Se sono stati tanto, ma tanto tanto, tanto tanto tanto tanto tanto, più bravi di noi perché non hanno vinto un cazzo ? Ma un cazzo un cazzo eh ?
Che agli ottavi della Champion's, a oggi, ci siamo anche noi che invece bravi bravo bravi bravi come loro non siamo.
Do un minimo contributo alla discussione.
Per quanto mi ha raccontato un caro amico, molto vicino a Percassi padre, l'enorme ritorno economico che hanno tratto in questi ultimi anni dal calcio (e bravissimi a anticipare e cavalcare il fenomeno del palyer trading) è stato impiegato in parte per sanare le imprese di famiglia, che attraversavano un momento di gravissima difficoltà; in parte per diversificare il gruppo con una politica di acquisizioni.

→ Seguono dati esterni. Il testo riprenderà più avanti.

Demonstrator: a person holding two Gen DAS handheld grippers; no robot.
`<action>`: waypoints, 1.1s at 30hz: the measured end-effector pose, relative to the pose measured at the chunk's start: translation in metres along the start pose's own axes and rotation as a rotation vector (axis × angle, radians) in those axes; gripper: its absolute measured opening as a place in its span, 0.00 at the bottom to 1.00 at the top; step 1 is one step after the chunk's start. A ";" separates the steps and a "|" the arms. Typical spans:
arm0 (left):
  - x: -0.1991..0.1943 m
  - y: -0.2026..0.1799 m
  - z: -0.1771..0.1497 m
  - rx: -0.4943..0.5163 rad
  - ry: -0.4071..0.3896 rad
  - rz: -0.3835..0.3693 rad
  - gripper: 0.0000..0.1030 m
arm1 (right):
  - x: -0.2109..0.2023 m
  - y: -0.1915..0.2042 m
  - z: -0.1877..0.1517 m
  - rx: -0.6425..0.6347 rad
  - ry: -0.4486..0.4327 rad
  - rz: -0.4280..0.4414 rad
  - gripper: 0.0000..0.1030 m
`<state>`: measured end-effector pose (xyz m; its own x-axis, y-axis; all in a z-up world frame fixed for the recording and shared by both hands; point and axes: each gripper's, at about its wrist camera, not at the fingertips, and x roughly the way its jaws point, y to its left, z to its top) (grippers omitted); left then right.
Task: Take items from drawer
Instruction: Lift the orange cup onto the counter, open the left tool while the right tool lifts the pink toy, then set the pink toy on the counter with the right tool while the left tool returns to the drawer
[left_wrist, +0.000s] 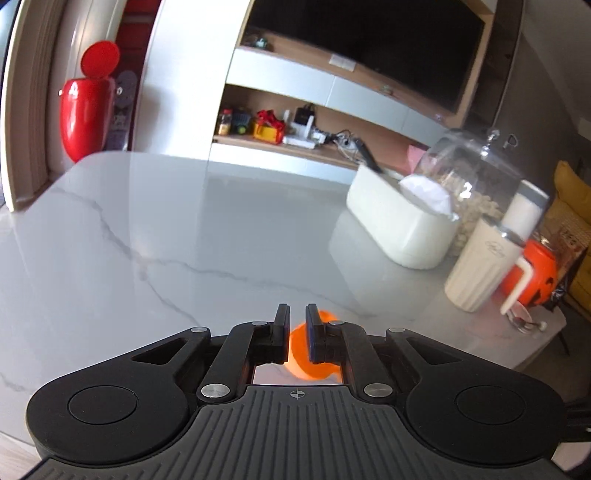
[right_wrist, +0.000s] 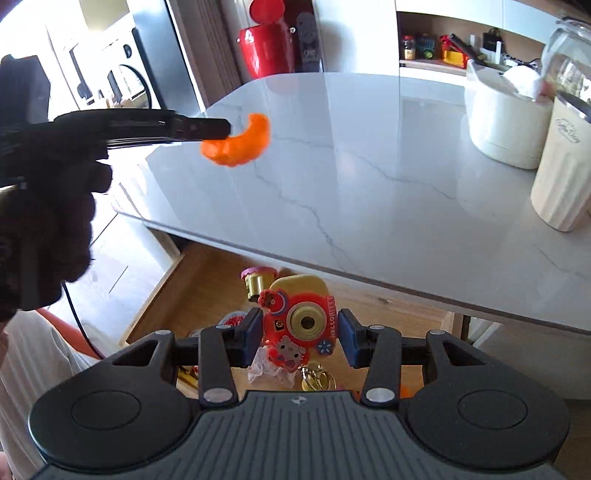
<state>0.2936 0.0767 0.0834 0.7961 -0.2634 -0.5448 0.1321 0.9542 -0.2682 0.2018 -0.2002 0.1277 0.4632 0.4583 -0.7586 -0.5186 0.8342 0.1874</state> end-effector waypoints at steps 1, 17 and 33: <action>0.013 0.000 -0.006 -0.002 0.021 0.032 0.12 | -0.004 -0.003 0.000 0.012 -0.011 -0.008 0.42; -0.047 0.043 -0.048 0.036 0.002 -0.036 0.13 | -0.011 -0.033 0.091 0.097 -0.239 -0.069 0.44; -0.016 0.031 -0.110 0.378 0.353 -0.019 0.14 | 0.016 -0.035 0.014 0.053 -0.092 -0.107 0.86</action>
<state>0.2197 0.0945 -0.0036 0.5523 -0.2508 -0.7950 0.4011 0.9160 -0.0103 0.2378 -0.2178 0.1177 0.5792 0.3898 -0.7160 -0.4251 0.8938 0.1428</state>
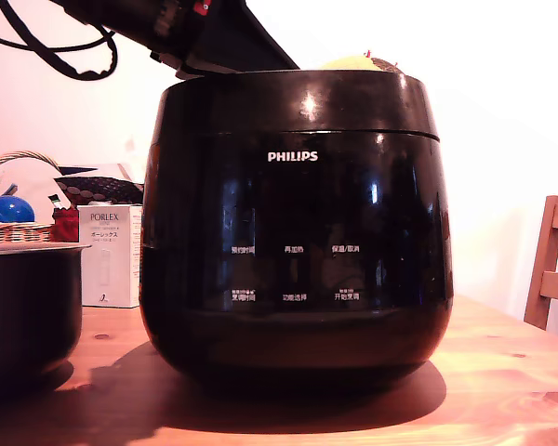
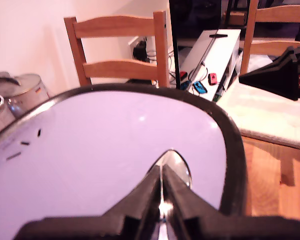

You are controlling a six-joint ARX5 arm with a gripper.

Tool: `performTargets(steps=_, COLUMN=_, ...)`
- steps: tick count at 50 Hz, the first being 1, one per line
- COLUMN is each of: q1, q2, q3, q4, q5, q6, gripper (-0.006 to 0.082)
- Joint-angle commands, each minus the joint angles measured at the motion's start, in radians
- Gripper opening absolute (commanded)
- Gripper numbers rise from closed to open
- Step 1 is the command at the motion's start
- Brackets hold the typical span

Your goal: Open the rice cooker by pressing the large metal button on the top of its lid with medium force

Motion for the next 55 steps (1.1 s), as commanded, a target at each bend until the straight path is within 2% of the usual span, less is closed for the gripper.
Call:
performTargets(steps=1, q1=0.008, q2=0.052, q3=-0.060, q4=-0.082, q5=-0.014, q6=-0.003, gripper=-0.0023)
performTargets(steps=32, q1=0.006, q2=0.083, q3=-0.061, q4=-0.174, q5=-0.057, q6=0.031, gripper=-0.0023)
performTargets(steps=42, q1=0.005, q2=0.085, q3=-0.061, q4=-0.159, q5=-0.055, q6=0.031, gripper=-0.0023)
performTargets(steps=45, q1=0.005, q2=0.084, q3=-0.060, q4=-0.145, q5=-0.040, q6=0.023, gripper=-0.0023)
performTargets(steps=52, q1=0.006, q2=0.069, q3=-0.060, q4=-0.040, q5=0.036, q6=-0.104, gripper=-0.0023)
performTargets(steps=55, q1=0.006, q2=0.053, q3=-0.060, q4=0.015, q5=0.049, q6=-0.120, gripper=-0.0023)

La famigilia Percassi ha reinvestito nel comparto calcio solo una parte degli immensi introiti conseguiti dalla bergamasca football club. Altro che Lotito e le correlate.
Il risultato è davanti agli occhi di tutti: squadra rinforzata, ma solo entro certi limiti e con un monte ingaggi sostenibilissimo; stabilità nella conduzione tecnica; minima pressione in punto di obiettivi; trofei zero.
La differenza con noi nella tifoseria o, meglio, nella "narrazione" del club che parte dall'ambiente/dalla gente e permea il mondo Lazio. A Bergamo stragodono solo per il fatto di avere una squadra indemoniata che azzanna il collo degli avversari come una donnola le galline dentro al pollaio. Stragodono per la loro notorietà, ma più ancora per la loro identità. Vorrebbero vincere, ovviamente, ma nessuno si sogna di menare i giocatori se arrivano ottavi.
Ovviamente, alla fine non hanno vinto un cazzo, non per caso. Ma per intrinseca vocazione.
Noi abbiamo questa inestimabile bellezza di una proprietà italiana; di una proprietà laziale; di un gruppo tecnico di persone serie e cresciute negli anni nella Lazio; di una continuità che lega passato, presente e futuro.
Ma ci fa schifo al cazzo e preferirremo De Zerbi o Juric, magari un manager portoghese e un "raffinato" proprietario americano ghiotto di carbonara alla besciamella.